3

In RavenDB 4 (v4.0.3-patch-40031) I have two Document types: Apple and Orange. Both have similar, but also distinct, properties. I run into a bug in my code at runtime where sometimes an the ID of an Apple is provided, but an Orange is returned. Scary!

Diving into it, it somewhat makes sense. But I'm struggling with an appropriate solution.

Here goes. In RavenDB, I have stored a single Apple as a Document:

id: "078ff39b-da50-4405-9615-86b0d185ba17"
{
    "Name": "Elstar",
    "@metadata": {
        "@collection": "Apples",
        "Raven-Clr-Type": "FruitTest.Apple, FruitTest"
    }
}

Assume for the sake of this example that I have no Orange documents stored in the database. I would expect this test to succeed:

// arrange - use the ID of an apple, which does not exist in Orange collection
var id_of_apple = "078ff39b-da50-4405-9615-86b0d185ba17";

// act - load an Orange
var target = await _session.LoadAsync<Orange>("078ff39b-da50-4405-9615-86b0d185ba17");

// assert - should be null, because there is no Orange with that Id
target.Should().BeNull(because: "provided ID is not of an Orange but of an Apple");

... but it fails.
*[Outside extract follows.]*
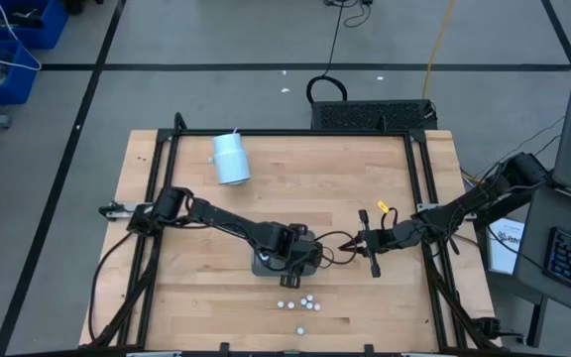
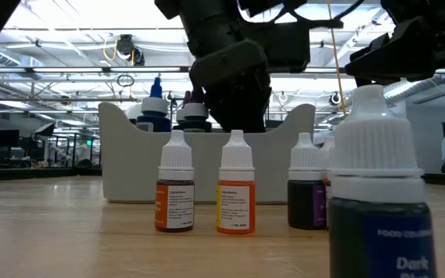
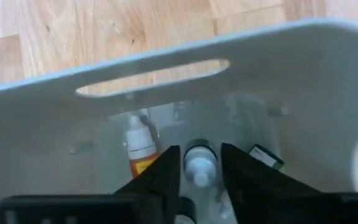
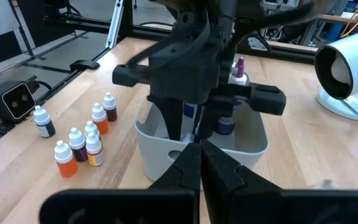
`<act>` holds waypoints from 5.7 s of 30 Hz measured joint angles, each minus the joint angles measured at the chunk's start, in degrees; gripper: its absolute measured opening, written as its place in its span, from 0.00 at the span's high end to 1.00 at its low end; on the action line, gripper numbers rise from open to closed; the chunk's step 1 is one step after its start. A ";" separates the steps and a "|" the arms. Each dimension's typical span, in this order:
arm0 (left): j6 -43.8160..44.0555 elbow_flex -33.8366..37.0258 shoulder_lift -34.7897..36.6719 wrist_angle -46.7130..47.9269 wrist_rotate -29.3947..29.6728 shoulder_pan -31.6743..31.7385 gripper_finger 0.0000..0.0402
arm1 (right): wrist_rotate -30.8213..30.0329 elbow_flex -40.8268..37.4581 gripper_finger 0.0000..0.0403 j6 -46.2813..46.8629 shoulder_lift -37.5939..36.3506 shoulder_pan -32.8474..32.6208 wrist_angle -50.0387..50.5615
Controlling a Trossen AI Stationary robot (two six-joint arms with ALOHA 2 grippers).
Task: Pick & Place food coloring
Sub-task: Put the small black food coloring bottle into the gray bin, then put the small orange food coloring bottle into the gray bin
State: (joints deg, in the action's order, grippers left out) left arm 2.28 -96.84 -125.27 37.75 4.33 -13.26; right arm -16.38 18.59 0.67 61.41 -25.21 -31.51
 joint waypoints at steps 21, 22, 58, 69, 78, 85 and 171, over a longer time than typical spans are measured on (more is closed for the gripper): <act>3.43 -19.52 18.65 30.34 18.24 -10.29 0.71 | 0.09 0.00 1.00 0.10 0.00 0.00 0.04; 4.67 -15.48 22.29 28.62 20.79 -11.42 0.76 | 0.10 0.00 1.00 0.11 0.00 0.00 0.20; 6.47 90.64 87.78 -62.37 31.71 -11.13 0.90 | 0.59 59.44 0.99 12.40 35.83 -11.15 68.80; 10.20 90.64 87.80 -62.11 28.16 -11.19 0.90 | 6.19 83.66 0.80 10.71 56.60 -11.19 83.62; 9.90 90.64 87.80 -61.32 27.09 -11.19 0.90 | 9.17 83.59 0.68 17.69 57.53 -9.29 84.34; 10.29 90.64 87.80 -59.48 26.51 -11.19 0.90 | 12.50 80.84 0.64 25.81 57.57 -8.52 83.46; 9.90 90.66 87.78 -58.53 25.71 -11.21 0.90 | 5.86 74.03 0.91 11.65 53.94 7.08 68.92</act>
State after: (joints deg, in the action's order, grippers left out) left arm 12.19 -6.17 -37.50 -20.78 30.04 -24.47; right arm -10.52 92.62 12.32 115.35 -18.13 37.42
What happens is that the Document ID exists, so the RavenDB loads the document. Not caring what type it is. And it attempts to map the properties automatically. I expected, or assumed incorrectly, that the Load type specifier would limit the lookup to that particular document collection. Instead, it grabs + maps it throughout the entire database, not constraining it to type <T>. So the behaviour is different from .Query<T>, which does constraint to collection.

Important to note is that I'm using guids as identity strategy, by setting the Id to string.Empty (conform the docs). I assume the default ID strategy, which is like entityname/1001, would not have this issue.

The docs on Loading Entities don't really mention if this is intentional, or not. It only says: "download documents from a database and convert them to entities.".

However, for reasons, I do want to constrain the Load operation to a single collection. Or, better put, as efficiently as possible load a document by ID, from a specific collection. And if it does not exist, return null.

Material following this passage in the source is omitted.